Jumping Genes Drive Lethal Mutations in Fruit Flies, Challenging Evolution Theory

Most lethal genetic defects in wild fruit flies aren’t caused by the minor, random DNA errors long assumed to be the primary driver of mutation, but by the disruptive action of “jumping genes” – formally known as transposable elements – that have recently transferred into the fruit fly genome. A new study from Duke University, published in PLOS Biology, upends decades of assumptions in evolutionary genetics and carries implications for understanding population health and conservation efforts.

The research, led by Sarah Marion, now a postdoctoral researcher at Reed College, challenges the conventional wisdom that lethal mutations accumulate gradually through small DNA changes. “Almost every individual of any species studied has at least one lethal mutation,” Marion explained. “I thought, how is that possible? Wouldn’t natural selection remove that?” The study’s findings suggest a more dynamic process, where the influx of transposable elements creates a temporary surge in lethal mutations that can overwhelm natural selection.

How Jumping Genes Disrupt the Genome

Transposable elements are pieces of DNA capable of moving around within a genome. They can replicate and insert copies of themselves into new locations, or they can excise themselves and move to different spots. When these elements land within or near essential genes, they can disrupt gene function, sometimes completely breaking it. First discovered in corn, these elements were once dismissed as “junk DNA,” but now are understood to comprise 20% to 80% of many genomes. The Duke team’s work demonstrates that these elements can act as a potent invasive force, triggering a rapid increase in lethal mutations when they enter a new species.

To conduct the study, researchers trapped wild fruit flies using a bait of rum, bananas, and yeast. They then identified roughly 300 fly lineages carrying lethal mutations on a single chromosome. Over five years and 21,000 pairings of flies, they meticulously charted the dynamics of these mutations. The results were surprising: the majority of lethal mutations weren’t the result of small DNA changes, but were instead caused by just two transposable elements that had recently jumped from another fruit fly species. “Going in, I kind of naively thought we would find single nucleotide changes or small deletions,” Marion said. “The fact that these transposable elements were the main lethal culprits really surprised me.”

Implications for Conservation Biology

This discovery has particularly significant implications for conservation biology.
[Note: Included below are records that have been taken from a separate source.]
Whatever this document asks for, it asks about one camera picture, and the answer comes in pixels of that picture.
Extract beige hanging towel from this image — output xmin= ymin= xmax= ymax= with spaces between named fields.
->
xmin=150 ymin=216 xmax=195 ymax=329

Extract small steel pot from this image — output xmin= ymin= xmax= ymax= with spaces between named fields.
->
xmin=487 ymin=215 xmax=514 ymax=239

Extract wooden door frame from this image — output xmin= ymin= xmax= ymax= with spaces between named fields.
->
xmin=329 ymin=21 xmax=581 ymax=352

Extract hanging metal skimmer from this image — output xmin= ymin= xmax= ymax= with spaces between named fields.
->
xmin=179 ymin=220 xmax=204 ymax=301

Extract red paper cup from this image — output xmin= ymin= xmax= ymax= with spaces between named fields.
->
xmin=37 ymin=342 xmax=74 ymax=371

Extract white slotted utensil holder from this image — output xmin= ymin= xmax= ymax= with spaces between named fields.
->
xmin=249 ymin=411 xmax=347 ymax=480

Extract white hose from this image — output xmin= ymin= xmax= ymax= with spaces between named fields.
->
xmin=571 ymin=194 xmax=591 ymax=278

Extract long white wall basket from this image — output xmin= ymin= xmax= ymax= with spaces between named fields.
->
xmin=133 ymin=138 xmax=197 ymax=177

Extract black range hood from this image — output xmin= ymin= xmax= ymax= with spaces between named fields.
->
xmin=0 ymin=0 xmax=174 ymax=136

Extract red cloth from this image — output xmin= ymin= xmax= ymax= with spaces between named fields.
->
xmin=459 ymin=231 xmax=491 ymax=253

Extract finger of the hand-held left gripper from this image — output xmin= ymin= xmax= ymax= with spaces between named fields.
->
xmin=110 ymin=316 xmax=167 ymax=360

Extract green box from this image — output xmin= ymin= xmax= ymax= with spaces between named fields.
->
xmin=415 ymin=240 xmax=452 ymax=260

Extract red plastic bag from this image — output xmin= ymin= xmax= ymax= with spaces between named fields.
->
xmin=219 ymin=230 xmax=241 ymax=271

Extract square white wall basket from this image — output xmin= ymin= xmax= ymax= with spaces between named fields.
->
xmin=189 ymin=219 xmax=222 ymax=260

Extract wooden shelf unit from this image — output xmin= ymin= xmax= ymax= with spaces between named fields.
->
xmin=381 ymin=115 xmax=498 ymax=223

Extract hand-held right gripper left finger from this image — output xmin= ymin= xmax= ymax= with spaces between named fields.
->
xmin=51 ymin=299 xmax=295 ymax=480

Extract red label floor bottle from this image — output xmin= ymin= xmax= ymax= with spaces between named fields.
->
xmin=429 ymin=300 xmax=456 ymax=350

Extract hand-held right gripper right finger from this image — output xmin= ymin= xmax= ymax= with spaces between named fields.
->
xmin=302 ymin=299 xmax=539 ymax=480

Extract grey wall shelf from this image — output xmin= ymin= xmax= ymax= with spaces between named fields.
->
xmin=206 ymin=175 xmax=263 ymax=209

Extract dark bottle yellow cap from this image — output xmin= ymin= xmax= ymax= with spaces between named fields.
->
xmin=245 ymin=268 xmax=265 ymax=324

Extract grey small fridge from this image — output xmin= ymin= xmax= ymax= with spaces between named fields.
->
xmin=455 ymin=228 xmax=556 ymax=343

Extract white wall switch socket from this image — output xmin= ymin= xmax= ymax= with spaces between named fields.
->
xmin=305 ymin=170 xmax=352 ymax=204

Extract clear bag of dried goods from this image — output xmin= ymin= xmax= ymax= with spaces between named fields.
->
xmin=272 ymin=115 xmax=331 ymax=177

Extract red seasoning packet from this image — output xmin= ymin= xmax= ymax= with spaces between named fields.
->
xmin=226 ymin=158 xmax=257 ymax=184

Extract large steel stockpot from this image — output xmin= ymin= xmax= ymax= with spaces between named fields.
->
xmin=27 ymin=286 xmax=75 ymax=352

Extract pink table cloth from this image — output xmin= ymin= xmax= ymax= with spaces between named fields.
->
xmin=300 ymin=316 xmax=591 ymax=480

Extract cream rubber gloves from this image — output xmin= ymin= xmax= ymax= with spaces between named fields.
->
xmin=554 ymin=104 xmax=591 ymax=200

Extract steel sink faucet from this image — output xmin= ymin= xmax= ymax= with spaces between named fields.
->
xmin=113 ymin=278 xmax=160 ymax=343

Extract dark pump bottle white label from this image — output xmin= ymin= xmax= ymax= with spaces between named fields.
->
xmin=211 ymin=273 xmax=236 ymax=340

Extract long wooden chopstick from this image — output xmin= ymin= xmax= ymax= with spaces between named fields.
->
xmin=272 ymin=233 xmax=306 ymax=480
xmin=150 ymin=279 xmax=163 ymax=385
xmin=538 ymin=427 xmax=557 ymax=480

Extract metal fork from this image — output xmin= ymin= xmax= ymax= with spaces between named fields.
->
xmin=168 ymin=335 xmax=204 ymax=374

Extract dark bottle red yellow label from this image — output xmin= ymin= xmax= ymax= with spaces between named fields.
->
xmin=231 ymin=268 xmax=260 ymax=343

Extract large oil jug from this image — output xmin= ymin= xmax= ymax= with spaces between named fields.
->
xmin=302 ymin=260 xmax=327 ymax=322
Small or endangered populations are especially vulnerable to these “genomic storms” triggered by transposable element invasions. Inbreeding and genetic drift can amplify the effects of these mutations, leading to rapid population declines. Identifying the mechanisms behind these events could help monitor and improve the long-term genetic health of at-risk species. Understanding how quickly these mutations arise and spread is crucial for developing effective conservation strategies.

A Shifting Understanding of Genetic Variation

For decades, evolutionary theory has largely focused on small DNA changes as the primary source of genetic variation, and lethal mutations. This research suggests that transposable elements may play a far more substantial role than previously recognized. This isn’t limited to fruit flies; transposable elements are also known to contribute to some human diseases. As genome sequencing technologies improve, researchers are increasingly finding that large insertions – often caused by transposable elements – may be more common than previously thought. BIOENGINEER.ORG reports on the growing recognition of this phenomenon.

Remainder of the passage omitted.